Kali Katerberg/Daily Mining Gazette Yards in Ripley, one of the hardest hit areas, after being partially cleared of flood-water deposited rubble.

HOUGHTON COUNTY — The Federal Emergency Management Agency (FEMA) has denied the individual assistance appeal for Father’s Day flood damage to homes and businesses in Houghton, Gogebic and Menominee Counties.

The agency approved aid for public assistance earlier in the summer but denied the individual assistance. The decision was appealed by Gov. Rick Snyder and received support from area representatives.

Individual assistance typically includes grants and low cost loans for uninsured home repairs and losses.

In their denial letter, FEMA cited the original finding that the impacts were not substantial enough.

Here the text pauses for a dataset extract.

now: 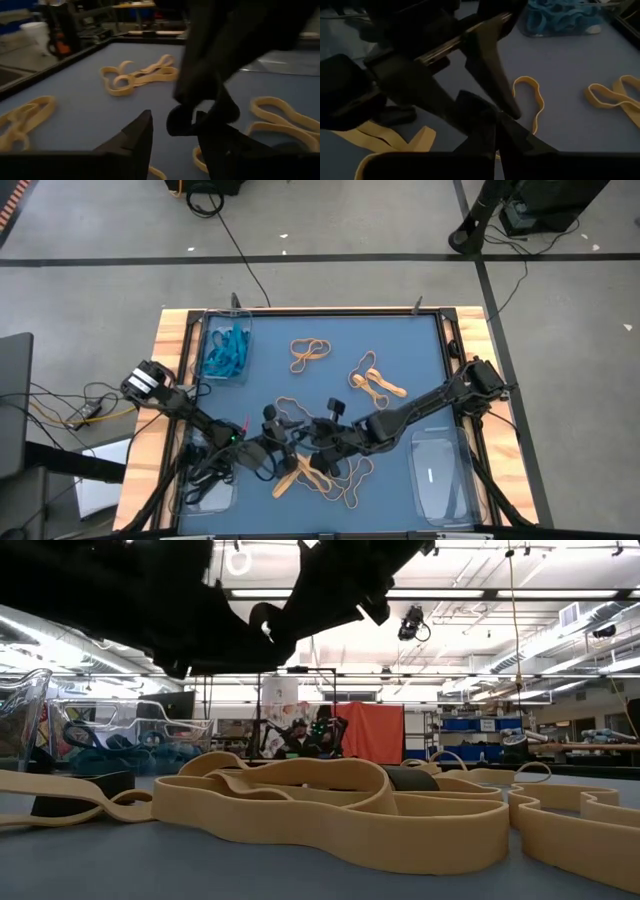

“The impact to the individuals and households from this event was not of the severity and magnitude to warrant the implementation of the Individual Assistance program,” the letter said.

FEMA did not offer any additional comments on the denial.

“I’m disappointed that FEMA did not recognize the severity of the economic impacts on homeowners and local businesses in the affected area who have suffered property damage and have lost wages and productivity as a result of this disaster,” Snyder said in a press release Wednesday.

With the FEMA funding denied, Snyder is seeking a physical and economic disaster declaration from the U.S. Small Business Administration (SBA). The declaration would bring additional assistance in the form of low-interest loans available to residents and businesses. A letter was sent Tuesday, Snyder said.

Franklin Township Supervisor Mary Sears was disappointed by the decision, worrying for the residents in the harder-hit areas.

“Our people, they just don’t have anywhere to turn. Some of these people, they’re getting less from the Portage Health Foundation than they thought they were going to get and a lot of them they just have their backs against the wall,” she said.

Many hard hit homes don’t have any flood insurance, little to spare for repairs and may not be able to handle another loan even if the SBA offers aid.

“It’s going to be a hard road ahead of us,” Sears said.